* _Task brief_
From the records below, find each line with the string "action" and copy it.

==*==

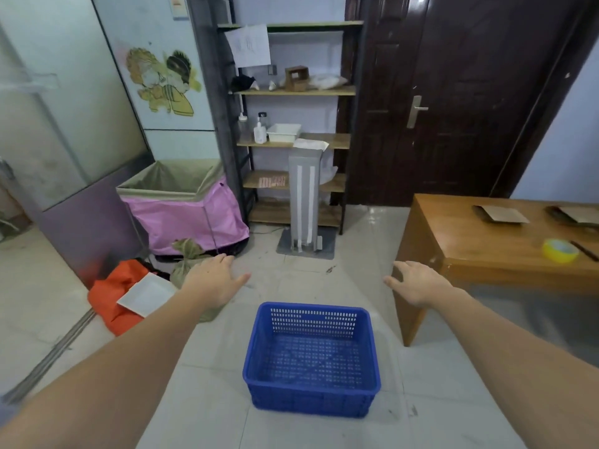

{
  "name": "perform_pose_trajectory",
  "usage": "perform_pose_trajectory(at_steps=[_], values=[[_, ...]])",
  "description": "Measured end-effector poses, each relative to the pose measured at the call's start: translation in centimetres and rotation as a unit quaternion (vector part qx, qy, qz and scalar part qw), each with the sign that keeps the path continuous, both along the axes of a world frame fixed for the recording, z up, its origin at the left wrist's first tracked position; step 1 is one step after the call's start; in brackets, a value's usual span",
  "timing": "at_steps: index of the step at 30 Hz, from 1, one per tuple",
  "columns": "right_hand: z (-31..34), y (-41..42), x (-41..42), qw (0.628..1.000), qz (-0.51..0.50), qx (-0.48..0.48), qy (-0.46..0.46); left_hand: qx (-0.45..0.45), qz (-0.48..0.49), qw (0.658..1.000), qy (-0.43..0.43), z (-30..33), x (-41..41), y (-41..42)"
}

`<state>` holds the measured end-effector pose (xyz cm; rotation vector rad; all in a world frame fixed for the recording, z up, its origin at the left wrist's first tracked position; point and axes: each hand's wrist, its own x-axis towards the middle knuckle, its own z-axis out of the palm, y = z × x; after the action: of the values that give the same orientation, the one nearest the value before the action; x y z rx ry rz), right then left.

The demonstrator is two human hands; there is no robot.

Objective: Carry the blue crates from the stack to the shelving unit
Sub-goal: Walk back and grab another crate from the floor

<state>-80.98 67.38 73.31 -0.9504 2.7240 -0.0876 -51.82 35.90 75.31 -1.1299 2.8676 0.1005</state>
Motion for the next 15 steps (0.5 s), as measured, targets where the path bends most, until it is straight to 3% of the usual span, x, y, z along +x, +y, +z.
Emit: perform_pose_trajectory(at_steps=[8,15], values=[[-12.1,-7.5,-8.1,0.993,-0.044,0.065,-0.088,0.087,-0.024,0.990,-0.107,-12.8,-10.1,-9.5],[-29.0,-11.3,-12.8,0.971,-0.106,0.111,-0.183,0.139,-0.009,0.974,-0.179,-29.6,-16.3,-15.5]])
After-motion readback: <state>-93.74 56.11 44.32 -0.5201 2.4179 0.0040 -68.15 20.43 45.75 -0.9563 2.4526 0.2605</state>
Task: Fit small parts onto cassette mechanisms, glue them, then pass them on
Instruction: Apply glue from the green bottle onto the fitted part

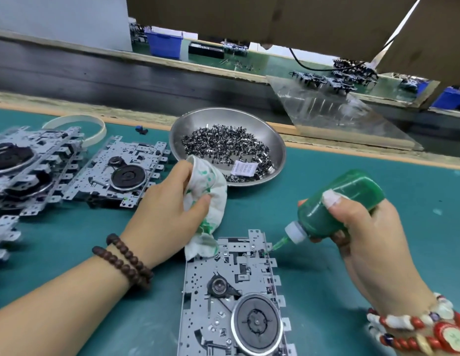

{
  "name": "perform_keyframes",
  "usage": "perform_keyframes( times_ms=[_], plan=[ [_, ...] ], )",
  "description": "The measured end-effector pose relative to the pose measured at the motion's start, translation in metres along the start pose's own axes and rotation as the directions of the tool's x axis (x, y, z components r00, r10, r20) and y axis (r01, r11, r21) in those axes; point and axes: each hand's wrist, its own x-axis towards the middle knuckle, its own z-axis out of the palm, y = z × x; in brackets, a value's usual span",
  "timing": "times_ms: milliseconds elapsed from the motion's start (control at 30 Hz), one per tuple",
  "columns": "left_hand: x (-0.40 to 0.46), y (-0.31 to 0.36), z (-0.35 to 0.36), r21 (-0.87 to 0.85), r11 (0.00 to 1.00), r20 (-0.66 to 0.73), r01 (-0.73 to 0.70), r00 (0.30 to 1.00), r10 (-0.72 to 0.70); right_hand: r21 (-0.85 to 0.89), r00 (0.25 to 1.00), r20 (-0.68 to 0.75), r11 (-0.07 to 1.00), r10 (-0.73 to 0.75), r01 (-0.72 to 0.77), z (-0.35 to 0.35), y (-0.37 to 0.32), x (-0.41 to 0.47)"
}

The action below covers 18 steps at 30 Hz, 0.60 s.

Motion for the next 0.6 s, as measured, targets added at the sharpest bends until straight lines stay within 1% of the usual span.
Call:
perform_keyframes(
  times_ms=[133,167,233,300,367,400,433,467,500,533,567,600],
  plan=[
    [0.0,0.001,-0.001,-0.03,0.999,0.017,-0.018,1.0,0.019,0.015,1.0,0.009,1.0,0.002,-0.002,0.001,-0.004,0.0],
    [-0.001,0.0,-0.001,-0.031,0.999,0.02,-0.031,0.999,0.032,0.041,1.0,0.012,0.999,0.012,-0.013,0.001,-0.005,0.0],
    [-0.001,0.002,-0.001,-0.04,0.999,0.01,-0.036,0.999,0.036,0.15,0.998,0.005,0.987,0.062,-0.062,0.002,-0.005,0.0],
    [0.0,0.003,-0.002,-0.087,0.996,-0.038,-0.026,0.999,0.022,0.272,0.989,0.009,0.951,0.149,-0.145,0.002,-0.004,0.0],
    [0.001,0.003,-0.006,-0.108,0.994,-0.141,-0.022,0.99,0.006,0.321,0.973,0.014,0.921,0.23,-0.222,0.004,-0.004,0.001],
    [0.002,0.003,-0.008,-0.048,0.997,-0.236,-0.056,0.971,0.043,0.338,0.966,0.011,0.908,0.258,-0.246,0.005,-0.004,0.002],
    [0.002,0.005,-0.011,0.064,0.991,-0.315,-0.116,0.94,0.13,0.355,0.962,0.002,0.899,0.274,-0.257,0.005,-0.005,0.002],
    [0.002,0.01,-0.014,0.17,0.97,-0.357,-0.175,0.907,0.226,0.373,0.959,-0.005,0.89,0.283,-0.261,0.006,-0.006,0.003],
    [0.0,0.014,-0.015,0.237,0.943,-0.359,-0.232,0.881,0.307,0.387,0.958,-0.008,0.884,0.288,-0.263,0.006,-0.006,0.003],
    [-0.003,0.016,-0.013,0.27,0.918,-0.315,-0.292,0.874,0.371,0.395,0.956,-0.009,0.88,0.292,-0.265,0.006,-0.006,0.004],
    [-0.006,0.017,-0.01,0.261,0.903,-0.244,-0.34,0.882,0.402,0.4,0.956,-0.006,0.877,0.293,-0.266,0.006,-0.006,0.004],
    [-0.008,0.017,-0.007,0.229,0.912,-0.187,-0.34,0.904,0.384,0.406,0.956,-0.002,0.874,0.294,-0.268,0.007,-0.006,0.004]
  ],
)
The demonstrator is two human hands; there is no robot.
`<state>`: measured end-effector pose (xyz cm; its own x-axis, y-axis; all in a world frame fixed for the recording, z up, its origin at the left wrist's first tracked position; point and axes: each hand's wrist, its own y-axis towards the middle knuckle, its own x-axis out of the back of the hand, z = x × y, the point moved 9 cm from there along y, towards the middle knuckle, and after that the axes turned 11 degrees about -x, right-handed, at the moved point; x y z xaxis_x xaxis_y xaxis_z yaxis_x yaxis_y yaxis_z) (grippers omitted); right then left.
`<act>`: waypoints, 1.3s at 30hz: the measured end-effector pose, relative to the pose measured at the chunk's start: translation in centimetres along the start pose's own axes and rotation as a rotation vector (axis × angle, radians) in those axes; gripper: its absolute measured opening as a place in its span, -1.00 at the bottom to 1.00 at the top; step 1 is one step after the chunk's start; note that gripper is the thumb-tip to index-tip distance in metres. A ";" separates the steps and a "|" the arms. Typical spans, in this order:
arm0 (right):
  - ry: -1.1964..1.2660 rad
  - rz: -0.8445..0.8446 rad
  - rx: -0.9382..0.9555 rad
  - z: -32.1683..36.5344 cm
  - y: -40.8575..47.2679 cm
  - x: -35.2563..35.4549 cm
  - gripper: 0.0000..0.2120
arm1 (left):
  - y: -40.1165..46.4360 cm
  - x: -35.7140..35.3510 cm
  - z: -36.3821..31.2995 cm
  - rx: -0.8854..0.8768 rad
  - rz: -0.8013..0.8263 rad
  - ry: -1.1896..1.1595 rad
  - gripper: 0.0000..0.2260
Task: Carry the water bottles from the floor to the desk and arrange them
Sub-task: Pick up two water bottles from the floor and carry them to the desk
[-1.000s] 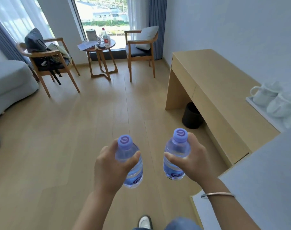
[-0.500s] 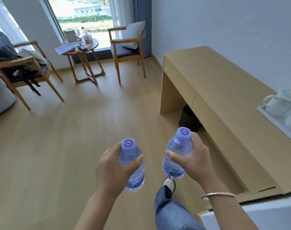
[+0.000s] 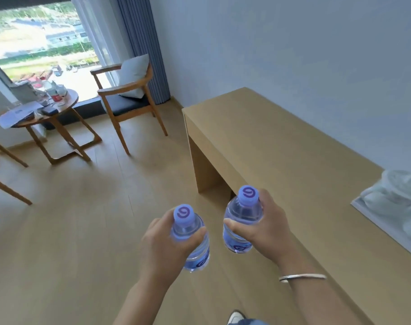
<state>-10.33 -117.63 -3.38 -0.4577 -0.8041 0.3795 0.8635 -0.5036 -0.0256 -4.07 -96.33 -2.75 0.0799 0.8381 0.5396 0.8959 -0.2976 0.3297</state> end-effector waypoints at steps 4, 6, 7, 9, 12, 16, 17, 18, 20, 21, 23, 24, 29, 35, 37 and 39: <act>-0.031 -0.128 -0.061 -1.4 4.3 3.0 -0.51 | 5.8 -4.7 -0.6 -0.077 0.126 -0.026 -0.69; -0.018 -0.182 -0.106 -2.2 6.4 4.2 -0.49 | 8.8 -7.2 -0.6 -0.098 0.187 -0.055 -0.69; -0.009 -0.203 -0.128 -2.7 7.5 4.7 -0.48 | 10.3 -8.6 -0.7 -0.112 0.221 -0.066 -0.69; 0.003 -0.249 -0.170 -3.4 9.9 5.7 -0.50 | 13.4 -11.3 -1.1 -0.157 0.300 -0.073 -0.70; -0.008 -0.333 -0.197 -3.8 14.3 7.1 -0.53 | 19.0 -15.0 -1.6 -0.233 0.382 -0.099 -0.71; -0.001 -0.481 -0.215 -3.8 19.9 8.6 -0.52 | 26.9 -20.1 -1.9 -0.292 0.496 -0.187 -0.70; 0.009 -0.512 -0.228 -3.9 21.3 8.9 -0.52 | 28.7 -21.3 -2.2 -0.304 0.526 -0.200 -0.67; 0.015 -0.537 -0.244 -4.0 22.6 9.1 -0.52 | 30.5 -22.4 -2.3 -0.310 0.550 -0.213 -0.65; 0.014 -0.579 -0.290 -4.3 25.2 9.7 -0.52 | 33.9 -24.5 -2.2 -0.301 0.587 -0.255 -0.66; 0.003 -0.598 -0.313 -4.5 26.5 10.1 -0.52 | 35.6 -25.6 -2.1 -0.295 0.610 -0.275 -0.67; -0.028 -0.623 -0.352 -4.8 29.1 10.6 -0.52 | 38.4 -28.1 -1.9 -0.291 0.669 -0.297 -0.71; -0.041 -0.634 -0.371 -5.0 30.3 10.7 -0.52 | 39.5 -29.3 -2.0 -0.299 0.694 -0.299 -0.71; -0.030 -0.772 -0.466 -6.7 34.2 12.2 -0.48 | 43.8 -34.7 -2.7 -0.333 0.793 -0.333 -0.74; 0.001 -0.847 -0.538 -8.5 36.6 12.7 -0.51 | 45.6 -39.7 -3.7 -0.328 0.906 -0.347 -0.77; 0.000 -0.863 -0.553 -8.8 37.0 13.0 -0.52 | 46.0 -40.9 -3.6 -0.300 0.912 -0.369 -0.77; -0.019 -0.875 -0.562 -8.9 37.5 13.5 -0.52 | 46.5 -41.8 -3.4 -0.272 0.901 -0.386 -0.77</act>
<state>13.97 -150.18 -7.47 -0.8690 -0.0836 0.4878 0.0054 -0.9872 -0.1596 32.78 -146.78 -7.33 0.8549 0.3264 0.4032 0.3066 -0.9449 0.1149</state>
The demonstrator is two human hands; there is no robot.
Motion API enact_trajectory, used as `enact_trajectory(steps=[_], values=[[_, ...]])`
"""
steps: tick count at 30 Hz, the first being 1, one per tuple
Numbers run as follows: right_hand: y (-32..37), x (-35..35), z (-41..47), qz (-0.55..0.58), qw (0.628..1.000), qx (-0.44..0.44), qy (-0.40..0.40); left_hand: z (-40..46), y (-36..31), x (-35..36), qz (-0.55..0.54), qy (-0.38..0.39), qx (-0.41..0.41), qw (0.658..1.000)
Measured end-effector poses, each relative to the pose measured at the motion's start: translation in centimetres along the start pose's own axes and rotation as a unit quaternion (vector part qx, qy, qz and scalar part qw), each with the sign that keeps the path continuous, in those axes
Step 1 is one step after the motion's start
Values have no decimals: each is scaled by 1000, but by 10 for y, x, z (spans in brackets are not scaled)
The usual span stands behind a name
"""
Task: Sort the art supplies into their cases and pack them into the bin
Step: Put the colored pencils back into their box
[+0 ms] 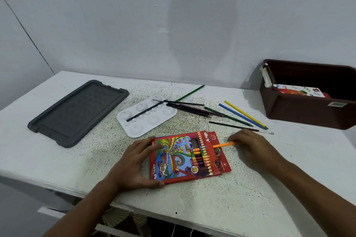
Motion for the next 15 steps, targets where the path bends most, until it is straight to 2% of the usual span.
enact_trajectory(steps=[7, 15], values=[[13, 25, 17, 147, 986, 59, 52, 0, 0, 1, -1, 4, 0, 1000], [17, 30, 19, 178, 979, 66, 74, -1, 2, 2, -2, 7, -3, 1000]])
Point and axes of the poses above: each hand's wrist, its own z-axis towards the middle knuckle, its own x-axis out of the palm, y = z × x, the point moved 6 cm from there along z, towards the middle knuckle, and after that the axes turned 15 degrees about y, right-handed, at the moved point
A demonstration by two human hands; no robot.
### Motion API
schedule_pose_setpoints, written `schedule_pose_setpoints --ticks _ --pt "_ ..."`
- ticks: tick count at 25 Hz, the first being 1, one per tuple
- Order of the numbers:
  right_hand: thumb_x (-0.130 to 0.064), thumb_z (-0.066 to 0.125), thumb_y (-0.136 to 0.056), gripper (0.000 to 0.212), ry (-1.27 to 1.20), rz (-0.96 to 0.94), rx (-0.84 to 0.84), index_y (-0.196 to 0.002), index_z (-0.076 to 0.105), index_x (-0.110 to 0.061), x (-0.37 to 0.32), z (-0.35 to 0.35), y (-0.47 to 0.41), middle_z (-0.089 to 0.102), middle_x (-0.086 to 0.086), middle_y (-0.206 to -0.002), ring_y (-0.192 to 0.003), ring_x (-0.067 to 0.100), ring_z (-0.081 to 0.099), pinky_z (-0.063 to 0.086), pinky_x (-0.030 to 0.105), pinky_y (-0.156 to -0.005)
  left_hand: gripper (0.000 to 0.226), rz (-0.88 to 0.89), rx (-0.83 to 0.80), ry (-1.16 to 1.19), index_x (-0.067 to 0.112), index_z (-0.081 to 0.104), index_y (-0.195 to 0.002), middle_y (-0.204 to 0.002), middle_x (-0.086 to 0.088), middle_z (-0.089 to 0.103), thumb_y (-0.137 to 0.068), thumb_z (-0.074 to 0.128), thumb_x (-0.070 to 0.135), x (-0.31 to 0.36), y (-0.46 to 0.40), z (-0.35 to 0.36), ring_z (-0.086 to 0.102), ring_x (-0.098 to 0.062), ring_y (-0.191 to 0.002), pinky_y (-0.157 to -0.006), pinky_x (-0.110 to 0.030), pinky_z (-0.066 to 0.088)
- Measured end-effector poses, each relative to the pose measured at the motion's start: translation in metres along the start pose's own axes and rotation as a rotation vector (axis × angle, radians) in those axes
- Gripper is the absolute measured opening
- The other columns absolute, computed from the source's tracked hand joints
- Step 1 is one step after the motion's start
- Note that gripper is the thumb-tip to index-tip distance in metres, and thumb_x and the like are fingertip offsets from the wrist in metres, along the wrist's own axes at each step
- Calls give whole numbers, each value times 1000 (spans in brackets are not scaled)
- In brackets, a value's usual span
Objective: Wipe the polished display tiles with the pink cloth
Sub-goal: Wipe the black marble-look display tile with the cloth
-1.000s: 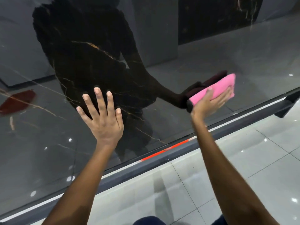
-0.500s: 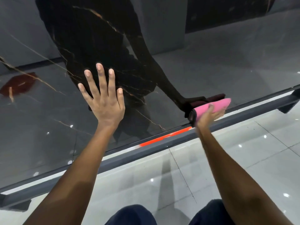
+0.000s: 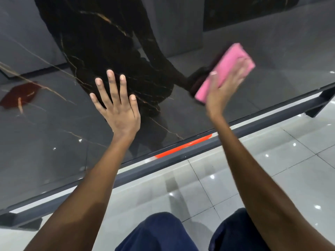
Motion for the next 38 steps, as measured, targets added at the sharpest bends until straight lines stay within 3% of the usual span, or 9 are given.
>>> schedule_pose_setpoints --ticks 5,10,12,18,22,24,29,31,38 --pt "-27 57 -81 76 395 -950 -370 -148 25 -10 -41 6 56 28 17 -154 -141 45 18 7 48 -117 40 12 93 354 15 47 -134 -147 -14 43 -95 48 21 20 -87 -41 30 -28 -139 -117 -35 5" --pt "-30 38 -95 69 161 42 20 -151 13 0 -62 -54 -147 8 19 -159 -147 37 0 -5 25 -114 54 34 64 62 8 26 -152 -157 -18 27 -104 32 32 15 -171 -54 22 -42 -144 -118 -54 8" --pt "-22 43 -98 66 152 70 25 -153 11 -4 -95 -44 -114 6 17 -160 -148 33 2 2 28 -114 56 63 16 27 9 20 -154 -159 -17 23 -105 25 36 15 -161 -50 20 -42 -145 -117 -57 8" --pt "-25 51 -85 69 455 -1298 -467 -148 26 -16 -95 -6 11 24 5 -154 -147 21 1 13 45 -118 58 93 81 7 11 9 -156 -161 -14 15 -106 29 34 10 -162 -42 10 -36 -146 -118 -51 -4" --pt "-23 47 -90 72 47 -204 -11 -153 16 -12 -151 -45 -139 12 13 -160 -144 22 13 9 24 -114 60 105 109 -33 10 1 -155 -160 -13 4 -106 26 34 10 -157 -35 6 -37 -145 -117 -53 -6" --pt "-27 44 -93 69 67 49 121 -154 16 -13 -177 -34 -146 8 11 -161 -147 29 10 16 40 -118 60 95 97 -43 11 1 -155 -160 -13 3 -106 24 36 10 -160 -33 5 -37 -146 -117 -53 -7" --pt "-31 49 -79 75 420 -1319 -368 -149 27 -16 -165 1 -17 27 10 -156 -145 36 16 26 49 -113 54 -19 124 90 14 23 -153 -159 -10 23 -104 27 35 16 -163 -44 9 -29 -149 -120 -48 0" --pt "-35 51 -79 73 442 -1508 -314 -148 35 -16 -169 -18 -78 35 8 -153 -144 35 23 33 46 -109 47 -148 161 205 11 36 -144 -157 -10 29 -100 38 27 36 -176 -54 14 -29 -148 -120 -49 2" --pt "-31 52 -86 80 180 -259 9 -154 14 -11 -238 -62 -242 8 13 -161 -147 34 3 22 51 -113 48 -213 318 263 11 42 -143 -159 -6 25 -96 39 22 133 -312 -85 14 -28 -149 -119 -45 1"
Point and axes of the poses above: each hand's wrist, its own y-axis away from the middle knuckle, its own z-axis out of the palm, x = y × z, the point moved 1 cm from there along -y, towards the middle knuckle
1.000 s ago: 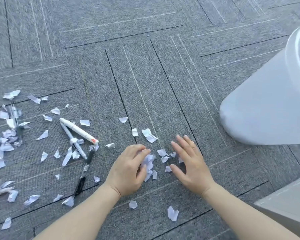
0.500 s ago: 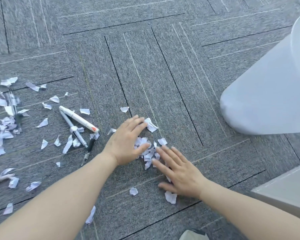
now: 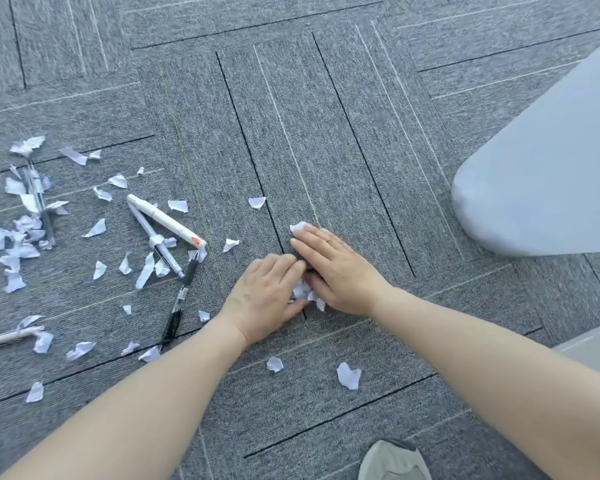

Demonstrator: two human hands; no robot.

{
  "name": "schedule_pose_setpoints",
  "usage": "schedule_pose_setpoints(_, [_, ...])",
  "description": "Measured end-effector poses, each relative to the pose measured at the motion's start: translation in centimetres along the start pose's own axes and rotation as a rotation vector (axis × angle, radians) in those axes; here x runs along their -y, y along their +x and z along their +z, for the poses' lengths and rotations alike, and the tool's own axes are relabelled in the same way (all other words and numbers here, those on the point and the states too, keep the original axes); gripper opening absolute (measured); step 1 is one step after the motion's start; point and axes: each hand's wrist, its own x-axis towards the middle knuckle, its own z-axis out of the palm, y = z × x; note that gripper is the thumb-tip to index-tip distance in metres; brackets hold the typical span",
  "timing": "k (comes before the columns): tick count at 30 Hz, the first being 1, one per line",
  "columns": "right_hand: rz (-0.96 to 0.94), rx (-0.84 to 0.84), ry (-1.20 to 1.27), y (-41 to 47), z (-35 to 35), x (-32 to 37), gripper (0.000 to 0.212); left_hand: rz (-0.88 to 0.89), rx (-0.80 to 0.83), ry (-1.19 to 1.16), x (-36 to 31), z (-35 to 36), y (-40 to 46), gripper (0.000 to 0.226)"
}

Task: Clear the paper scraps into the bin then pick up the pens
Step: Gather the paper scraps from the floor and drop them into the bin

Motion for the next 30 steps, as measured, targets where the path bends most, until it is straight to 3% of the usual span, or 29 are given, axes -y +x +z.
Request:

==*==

* _Result of the exercise_
`<state>` holds the measured end-effector pose (xyz cm; rotation vector rad; all in a world frame fixed for the recording, z up, its origin at the left wrist's first tracked position; point and axes: each hand's wrist, its own x-axis towards the middle knuckle, its own z-axis out of the palm, y = z × x; after the action: of the values that give the same orientation, the one nearest the value before the action; x y z rx ry rz), right then left.
The action below covers 18 steps at 30 Hz, 0.60 s.

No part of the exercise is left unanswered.